Pekerjaan dan karier cerah, materi cukup, serta sudah berkeluarga dengan seorang istri (Jeane Augusta Lengkong) dan seorang putra (Yohanes Yoso Nicodemus).
Segala pencapaian ini terus disyukurinya mengingat jalan hidupnya yang penuh onak dan duri.
4. Hidup Susah di Ibukota
Pada usia belasan, ia juga pernah menjadi kondektur bemo. Tapi sekolahnya tidak pernah berhenti, hingga tamat dari SMA Negeri 1 pada 1977 dengan prestasi lima besar.
Beberapa bulan setelah tamat sekolah, Gempar merantau ke Jakarta dan tinggal dengan keluarga pihak ibunya.

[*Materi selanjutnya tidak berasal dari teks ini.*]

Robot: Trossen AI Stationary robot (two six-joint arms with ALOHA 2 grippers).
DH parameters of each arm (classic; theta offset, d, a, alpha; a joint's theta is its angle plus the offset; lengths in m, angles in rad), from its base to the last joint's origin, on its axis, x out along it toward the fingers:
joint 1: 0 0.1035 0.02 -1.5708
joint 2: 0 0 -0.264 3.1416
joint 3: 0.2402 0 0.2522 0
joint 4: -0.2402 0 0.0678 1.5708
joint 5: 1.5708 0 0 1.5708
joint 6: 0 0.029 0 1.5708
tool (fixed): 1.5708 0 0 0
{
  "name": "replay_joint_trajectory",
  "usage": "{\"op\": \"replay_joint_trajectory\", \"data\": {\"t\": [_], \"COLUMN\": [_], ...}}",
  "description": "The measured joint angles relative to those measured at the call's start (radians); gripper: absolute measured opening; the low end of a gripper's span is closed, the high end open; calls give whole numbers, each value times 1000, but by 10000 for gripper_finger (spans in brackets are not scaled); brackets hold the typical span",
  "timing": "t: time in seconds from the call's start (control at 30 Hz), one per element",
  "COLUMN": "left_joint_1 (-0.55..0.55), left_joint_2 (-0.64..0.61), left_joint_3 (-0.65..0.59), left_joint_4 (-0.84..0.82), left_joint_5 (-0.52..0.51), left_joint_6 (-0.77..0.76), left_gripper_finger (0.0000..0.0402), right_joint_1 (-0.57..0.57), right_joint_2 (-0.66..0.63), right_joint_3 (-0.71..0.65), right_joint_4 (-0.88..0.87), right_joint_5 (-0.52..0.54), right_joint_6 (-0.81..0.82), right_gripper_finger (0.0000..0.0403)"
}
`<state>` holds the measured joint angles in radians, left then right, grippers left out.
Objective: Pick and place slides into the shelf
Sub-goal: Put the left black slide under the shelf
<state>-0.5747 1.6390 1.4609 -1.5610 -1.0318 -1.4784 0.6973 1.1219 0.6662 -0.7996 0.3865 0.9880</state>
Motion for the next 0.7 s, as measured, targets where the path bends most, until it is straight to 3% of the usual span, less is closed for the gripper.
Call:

Namun ia maklum, jika perlakuan keluarga-keluarga itu juga tidak ramah kepadanya.
Ia sering diperlakukan kasar sehingga harus terusir dan berpindah-pindah rumah. Bahkan pernah ikut di rumah seorang pedagang buah di daerah Gandaria, Jakarta Selatan.
Hidup Gempar baru benar-benar mapan setelah bekerja sebagai tukang ketik di kantor notaris Frederik Alexander Tumbuan, masih di sekitar daerah Gandaria.
Tahun 1985 ia malah bisa berkuliah di Fakultas Hukum Universitas Indonesia.
4. Cinta yang tak Direstui
Cerita tentang sang ayah didapat dari Jetje sebelum akhirnya meninggal pada November 2004.
Dalam ingatan Jetje, Soekarno mulai mengenalnya ketika berkunjung ke Manado tahun 1953. Sejak itu keduanya menjalin hubungan melalui surat atau telegram, serta sesekali bertemu jika kebetulan Presiden berkunjung ke Manado.
Tapi orangtua Jetje tidak merestui niat Soekarno untuk menikahi putri mereka.
Maka begitu lulus dari sekolah SGA Roma Katolik Manado, Jetje dinikahkan dengan Leo Nico Christofel, anggota TNI berpangkat Letnan Satu.
Meski sudah dikarunia dua anak, akhir 1955, Jetje dan Leo bercerai. Hubungan dengan Soekarno berlanjut kembali hingga akhirnya keduanya menikah secara Islam tahun 1957 di Manado.